» What you should do
What should be copied is the stretch of entries below from the line with "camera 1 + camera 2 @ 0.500" up to and including the line with "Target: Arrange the", exactly and without images.

Data in this exercise below:

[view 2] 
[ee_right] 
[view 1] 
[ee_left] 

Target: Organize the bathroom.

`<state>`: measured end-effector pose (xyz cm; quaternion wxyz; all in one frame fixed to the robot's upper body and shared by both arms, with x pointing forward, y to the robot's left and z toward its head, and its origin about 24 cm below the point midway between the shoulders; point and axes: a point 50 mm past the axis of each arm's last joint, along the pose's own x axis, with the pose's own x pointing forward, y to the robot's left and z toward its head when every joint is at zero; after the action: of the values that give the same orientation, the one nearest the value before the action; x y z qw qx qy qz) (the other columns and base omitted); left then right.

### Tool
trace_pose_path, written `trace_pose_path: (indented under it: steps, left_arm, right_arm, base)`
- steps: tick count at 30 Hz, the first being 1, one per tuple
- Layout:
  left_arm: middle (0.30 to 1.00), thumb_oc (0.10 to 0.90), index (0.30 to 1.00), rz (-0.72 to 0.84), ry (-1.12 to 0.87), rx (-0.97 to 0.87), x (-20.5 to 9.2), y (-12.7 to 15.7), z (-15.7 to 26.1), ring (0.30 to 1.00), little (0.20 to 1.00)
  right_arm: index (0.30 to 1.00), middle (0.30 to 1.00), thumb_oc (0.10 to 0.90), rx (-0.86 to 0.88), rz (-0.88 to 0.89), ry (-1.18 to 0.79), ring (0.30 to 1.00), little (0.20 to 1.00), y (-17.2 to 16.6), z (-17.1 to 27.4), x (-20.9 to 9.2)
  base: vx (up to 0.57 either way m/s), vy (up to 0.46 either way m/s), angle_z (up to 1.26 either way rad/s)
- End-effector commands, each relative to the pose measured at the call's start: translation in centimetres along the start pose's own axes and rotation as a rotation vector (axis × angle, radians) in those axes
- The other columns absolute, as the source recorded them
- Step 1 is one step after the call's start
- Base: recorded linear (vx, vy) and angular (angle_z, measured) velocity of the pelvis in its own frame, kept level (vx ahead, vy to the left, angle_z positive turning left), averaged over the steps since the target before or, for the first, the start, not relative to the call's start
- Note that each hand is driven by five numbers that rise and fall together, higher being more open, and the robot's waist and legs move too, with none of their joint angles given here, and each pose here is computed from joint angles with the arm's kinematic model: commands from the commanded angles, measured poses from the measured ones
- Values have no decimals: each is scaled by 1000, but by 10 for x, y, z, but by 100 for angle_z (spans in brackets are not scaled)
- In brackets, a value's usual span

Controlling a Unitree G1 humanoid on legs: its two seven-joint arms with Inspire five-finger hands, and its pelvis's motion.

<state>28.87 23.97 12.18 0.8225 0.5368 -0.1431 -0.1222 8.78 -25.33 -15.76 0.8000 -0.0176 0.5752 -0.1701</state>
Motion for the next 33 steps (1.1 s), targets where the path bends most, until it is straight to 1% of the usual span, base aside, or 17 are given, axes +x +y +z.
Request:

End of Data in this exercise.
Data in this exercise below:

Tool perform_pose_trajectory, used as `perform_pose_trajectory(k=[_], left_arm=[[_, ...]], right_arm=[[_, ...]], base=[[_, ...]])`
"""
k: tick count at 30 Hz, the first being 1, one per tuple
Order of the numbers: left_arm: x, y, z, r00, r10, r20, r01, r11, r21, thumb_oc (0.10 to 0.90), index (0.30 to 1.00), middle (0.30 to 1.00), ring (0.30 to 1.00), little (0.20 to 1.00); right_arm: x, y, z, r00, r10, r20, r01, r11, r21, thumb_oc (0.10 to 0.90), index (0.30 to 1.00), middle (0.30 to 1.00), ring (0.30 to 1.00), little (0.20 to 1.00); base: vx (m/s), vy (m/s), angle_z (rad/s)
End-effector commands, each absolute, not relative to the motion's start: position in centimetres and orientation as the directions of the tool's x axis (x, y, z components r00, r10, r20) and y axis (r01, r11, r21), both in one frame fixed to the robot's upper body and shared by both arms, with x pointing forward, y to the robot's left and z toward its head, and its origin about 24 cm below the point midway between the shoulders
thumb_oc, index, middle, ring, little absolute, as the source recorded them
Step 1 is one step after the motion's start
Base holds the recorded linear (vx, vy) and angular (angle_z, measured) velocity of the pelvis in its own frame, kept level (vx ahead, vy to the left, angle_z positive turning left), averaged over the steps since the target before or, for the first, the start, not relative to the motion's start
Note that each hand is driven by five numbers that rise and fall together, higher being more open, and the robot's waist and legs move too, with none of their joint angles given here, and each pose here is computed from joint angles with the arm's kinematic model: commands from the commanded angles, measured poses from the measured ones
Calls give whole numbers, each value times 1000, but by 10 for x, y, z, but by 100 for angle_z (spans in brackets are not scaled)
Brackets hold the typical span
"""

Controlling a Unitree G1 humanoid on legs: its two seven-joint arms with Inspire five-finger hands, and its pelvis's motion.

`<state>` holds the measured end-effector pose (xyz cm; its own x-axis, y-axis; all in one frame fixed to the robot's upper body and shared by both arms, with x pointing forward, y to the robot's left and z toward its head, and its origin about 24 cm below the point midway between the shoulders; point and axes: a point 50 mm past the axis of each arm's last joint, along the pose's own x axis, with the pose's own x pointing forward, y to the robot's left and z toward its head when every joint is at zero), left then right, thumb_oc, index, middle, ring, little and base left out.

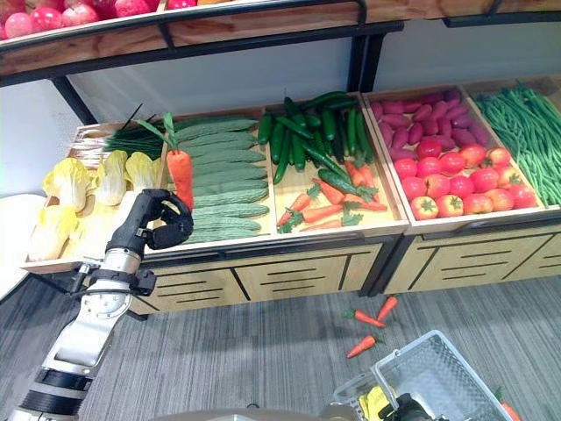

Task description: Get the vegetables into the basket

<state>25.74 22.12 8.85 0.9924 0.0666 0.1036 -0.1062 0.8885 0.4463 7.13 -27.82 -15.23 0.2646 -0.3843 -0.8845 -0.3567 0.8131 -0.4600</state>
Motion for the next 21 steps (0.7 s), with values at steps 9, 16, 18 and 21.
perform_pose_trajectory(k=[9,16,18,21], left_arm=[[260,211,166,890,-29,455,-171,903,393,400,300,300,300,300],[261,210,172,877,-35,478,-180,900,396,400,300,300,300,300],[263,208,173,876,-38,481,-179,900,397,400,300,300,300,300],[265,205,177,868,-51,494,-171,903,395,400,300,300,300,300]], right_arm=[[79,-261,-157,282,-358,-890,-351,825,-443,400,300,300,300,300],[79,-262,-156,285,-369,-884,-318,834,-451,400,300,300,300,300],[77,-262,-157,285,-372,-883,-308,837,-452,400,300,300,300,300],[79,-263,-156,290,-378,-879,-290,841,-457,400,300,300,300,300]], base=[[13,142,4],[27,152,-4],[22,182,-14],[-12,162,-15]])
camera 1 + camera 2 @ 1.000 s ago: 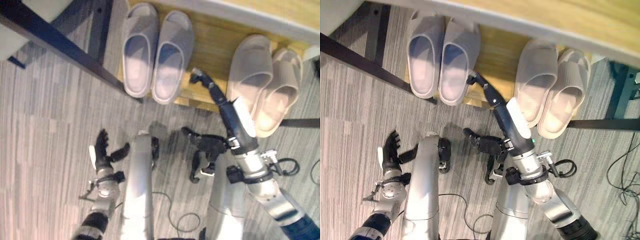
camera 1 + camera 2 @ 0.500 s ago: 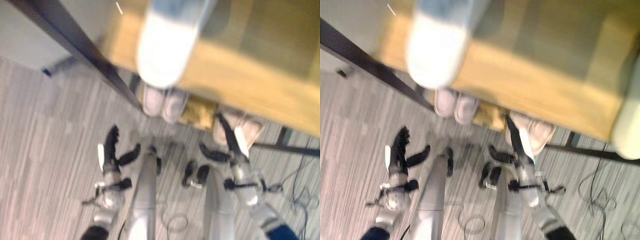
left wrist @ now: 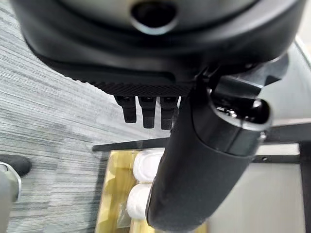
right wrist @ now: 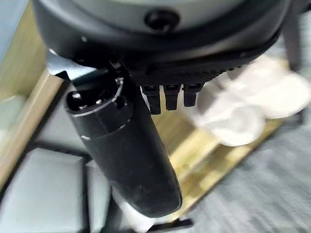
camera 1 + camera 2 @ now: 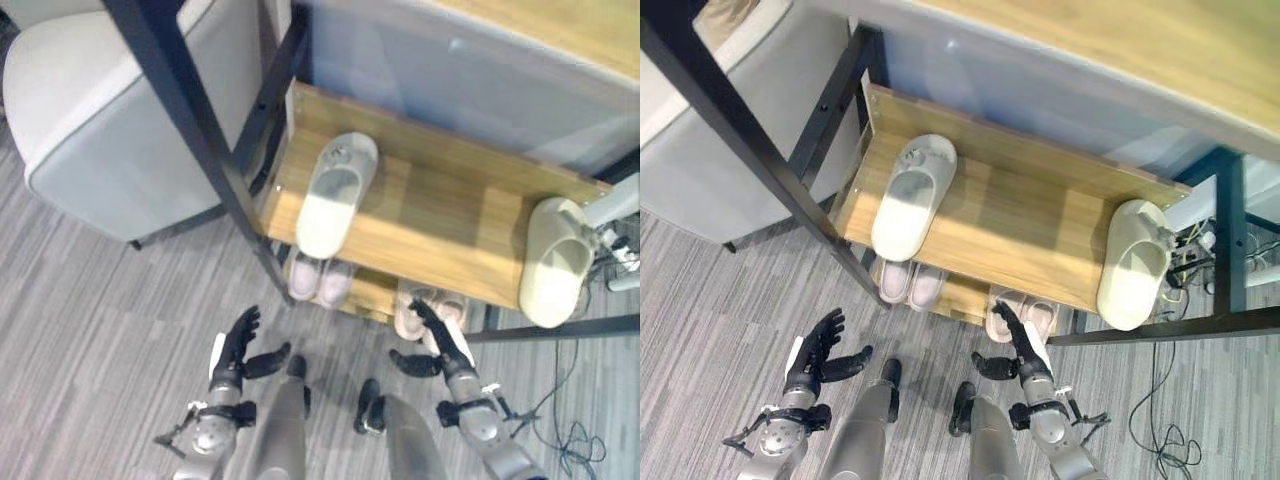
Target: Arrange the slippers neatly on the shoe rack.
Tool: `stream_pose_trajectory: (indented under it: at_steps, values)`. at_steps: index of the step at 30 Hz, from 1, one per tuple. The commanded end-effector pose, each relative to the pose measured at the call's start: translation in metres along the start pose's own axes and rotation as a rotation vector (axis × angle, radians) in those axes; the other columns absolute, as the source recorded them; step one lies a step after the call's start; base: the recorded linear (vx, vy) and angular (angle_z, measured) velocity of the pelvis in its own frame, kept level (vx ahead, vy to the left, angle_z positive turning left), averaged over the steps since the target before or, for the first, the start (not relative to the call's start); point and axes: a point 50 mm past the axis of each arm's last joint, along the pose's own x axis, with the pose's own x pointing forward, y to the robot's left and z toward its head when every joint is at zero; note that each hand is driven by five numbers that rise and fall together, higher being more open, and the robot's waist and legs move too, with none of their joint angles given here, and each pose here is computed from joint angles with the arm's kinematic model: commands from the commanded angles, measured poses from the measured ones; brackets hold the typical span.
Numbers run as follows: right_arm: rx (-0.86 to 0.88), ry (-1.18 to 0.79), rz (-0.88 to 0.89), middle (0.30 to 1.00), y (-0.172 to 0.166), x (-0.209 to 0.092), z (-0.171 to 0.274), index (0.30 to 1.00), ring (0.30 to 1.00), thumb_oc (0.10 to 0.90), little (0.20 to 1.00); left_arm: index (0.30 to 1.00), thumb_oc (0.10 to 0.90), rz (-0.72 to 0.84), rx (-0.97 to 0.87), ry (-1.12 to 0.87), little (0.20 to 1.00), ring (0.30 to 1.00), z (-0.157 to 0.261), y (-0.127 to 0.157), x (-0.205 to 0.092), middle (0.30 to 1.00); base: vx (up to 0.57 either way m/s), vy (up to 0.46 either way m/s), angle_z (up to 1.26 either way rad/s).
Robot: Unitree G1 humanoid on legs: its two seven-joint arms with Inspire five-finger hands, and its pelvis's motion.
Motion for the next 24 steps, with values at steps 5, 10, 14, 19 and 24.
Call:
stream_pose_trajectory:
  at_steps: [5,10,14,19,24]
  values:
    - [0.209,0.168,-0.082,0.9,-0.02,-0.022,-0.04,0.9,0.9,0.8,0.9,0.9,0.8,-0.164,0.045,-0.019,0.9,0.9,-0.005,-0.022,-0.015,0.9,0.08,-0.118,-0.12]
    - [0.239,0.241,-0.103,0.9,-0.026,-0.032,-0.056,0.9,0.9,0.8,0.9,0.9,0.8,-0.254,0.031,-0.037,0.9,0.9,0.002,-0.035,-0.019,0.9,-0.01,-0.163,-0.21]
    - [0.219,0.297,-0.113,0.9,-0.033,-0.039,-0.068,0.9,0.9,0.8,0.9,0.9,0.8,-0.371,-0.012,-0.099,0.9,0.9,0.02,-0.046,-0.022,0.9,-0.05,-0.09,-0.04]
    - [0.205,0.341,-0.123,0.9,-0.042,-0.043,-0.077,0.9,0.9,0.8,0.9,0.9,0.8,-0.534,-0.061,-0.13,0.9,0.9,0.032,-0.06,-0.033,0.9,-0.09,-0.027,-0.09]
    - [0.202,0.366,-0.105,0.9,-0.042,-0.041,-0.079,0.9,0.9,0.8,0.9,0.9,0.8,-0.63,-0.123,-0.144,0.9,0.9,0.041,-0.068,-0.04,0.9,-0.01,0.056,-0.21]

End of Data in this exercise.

» Reply
camera 1 + camera 2 @ 0.500 s ago: 
left wrist @ now: 
right wrist @ now: 
camera 1 + camera 2 @ now: 
Target: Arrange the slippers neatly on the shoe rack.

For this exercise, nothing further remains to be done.